School of Systems Engineering, National University of Defense Technology, Changsha 410073, China.
Comput Intell Neurosci. 2021 Nov 10;2021:5790608. doi: 10.1155/2021/5790608. eCollection 2021.
In this work, we introduce AdaCN, a novel adaptive cubic Newton method for nonconvex stochastic optimization. AdaCN dynamically captures the curvature of the loss landscape by diagonally approximated Hessian plus the norm of difference between previous two estimates. It only requires at most first order gradients and updates with linear complexity for both time and memory.

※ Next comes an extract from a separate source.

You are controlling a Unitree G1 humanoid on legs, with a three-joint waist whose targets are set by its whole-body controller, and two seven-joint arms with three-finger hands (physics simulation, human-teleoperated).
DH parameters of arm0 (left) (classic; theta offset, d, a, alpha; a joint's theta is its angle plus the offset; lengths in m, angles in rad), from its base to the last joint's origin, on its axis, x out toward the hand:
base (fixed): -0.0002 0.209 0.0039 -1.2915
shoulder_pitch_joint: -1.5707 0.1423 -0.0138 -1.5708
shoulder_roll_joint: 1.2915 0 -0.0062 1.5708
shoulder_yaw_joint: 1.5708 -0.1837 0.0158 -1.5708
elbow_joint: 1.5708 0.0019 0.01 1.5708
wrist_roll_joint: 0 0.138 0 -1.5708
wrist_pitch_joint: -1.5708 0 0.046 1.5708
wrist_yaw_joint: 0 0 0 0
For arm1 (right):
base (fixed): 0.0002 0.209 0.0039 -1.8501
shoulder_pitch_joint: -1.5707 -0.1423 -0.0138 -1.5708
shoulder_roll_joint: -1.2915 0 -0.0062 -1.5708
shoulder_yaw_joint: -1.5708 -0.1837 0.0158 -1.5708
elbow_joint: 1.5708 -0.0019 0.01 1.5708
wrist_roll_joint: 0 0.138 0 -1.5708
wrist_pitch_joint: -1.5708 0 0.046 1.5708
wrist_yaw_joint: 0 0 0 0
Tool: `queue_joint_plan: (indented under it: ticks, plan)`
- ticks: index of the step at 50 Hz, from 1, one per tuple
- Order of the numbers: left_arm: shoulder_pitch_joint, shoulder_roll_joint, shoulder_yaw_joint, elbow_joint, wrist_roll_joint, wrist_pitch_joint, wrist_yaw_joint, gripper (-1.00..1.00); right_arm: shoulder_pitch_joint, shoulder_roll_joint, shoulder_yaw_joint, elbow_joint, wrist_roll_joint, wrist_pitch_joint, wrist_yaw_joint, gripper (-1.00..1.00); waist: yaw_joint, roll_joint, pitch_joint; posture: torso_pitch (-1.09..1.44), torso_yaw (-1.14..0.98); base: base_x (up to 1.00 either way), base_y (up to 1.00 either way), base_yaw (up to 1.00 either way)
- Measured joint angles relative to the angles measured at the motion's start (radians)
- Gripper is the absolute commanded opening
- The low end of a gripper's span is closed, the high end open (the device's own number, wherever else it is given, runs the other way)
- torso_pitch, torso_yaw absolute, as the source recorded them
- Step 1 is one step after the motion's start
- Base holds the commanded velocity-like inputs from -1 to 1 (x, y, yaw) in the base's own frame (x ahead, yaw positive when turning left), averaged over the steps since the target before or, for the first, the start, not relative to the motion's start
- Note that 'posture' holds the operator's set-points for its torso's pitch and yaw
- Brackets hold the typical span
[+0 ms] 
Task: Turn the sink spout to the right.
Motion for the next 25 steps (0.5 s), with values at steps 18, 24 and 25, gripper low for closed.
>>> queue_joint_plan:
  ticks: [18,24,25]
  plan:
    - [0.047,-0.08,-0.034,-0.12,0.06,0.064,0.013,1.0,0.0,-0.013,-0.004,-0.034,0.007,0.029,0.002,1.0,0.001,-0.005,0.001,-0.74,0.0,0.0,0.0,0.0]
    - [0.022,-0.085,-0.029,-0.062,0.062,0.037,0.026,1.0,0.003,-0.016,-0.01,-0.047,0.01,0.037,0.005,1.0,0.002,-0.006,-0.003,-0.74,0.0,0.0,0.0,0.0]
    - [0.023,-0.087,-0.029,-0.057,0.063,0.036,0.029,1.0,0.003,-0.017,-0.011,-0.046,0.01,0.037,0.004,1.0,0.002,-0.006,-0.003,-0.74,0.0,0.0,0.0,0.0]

In order to reduce the variance introduced by the stochastic nature of the problem, AdaCN hires the first and second moment to implement and exponential moving average on iteratively updated stochastic gradients and approximated stochastic Hessians, respectively. We validate AdaCN in extensive experiments, showing that it outperforms other stochastic first order methods (including SGD, Adam, and AdaBound) and stochastic quasi-Newton method (i.e., Apollo), in terms of both convergence speed and generalization performance.
在这项工作中,我们引入了 AdaCN,这是一种用于非凸随机优化的新颖自适应立方牛顿方法。AdaCN 通过对角近似的海森矩阵和前两次估计之间的差的范数来动态捕捉损失曲面的曲率。它只需要最多一阶梯度,并以线性复杂度进行时间和内存更新。为了减少问题的随机性质引入的方差,AdaCN 使用一阶和二阶矩分别对迭代更新的随机梯度和近似随机海森矩阵进行实现和指数移动平均。我们在广泛的实验中验证了 AdaCN,表明它在收敛速度和泛化性能方面都优于其他随机一阶方法(包括 SGD、Adam 和 AdaBound)和随机拟牛顿方法(即 Apollo)。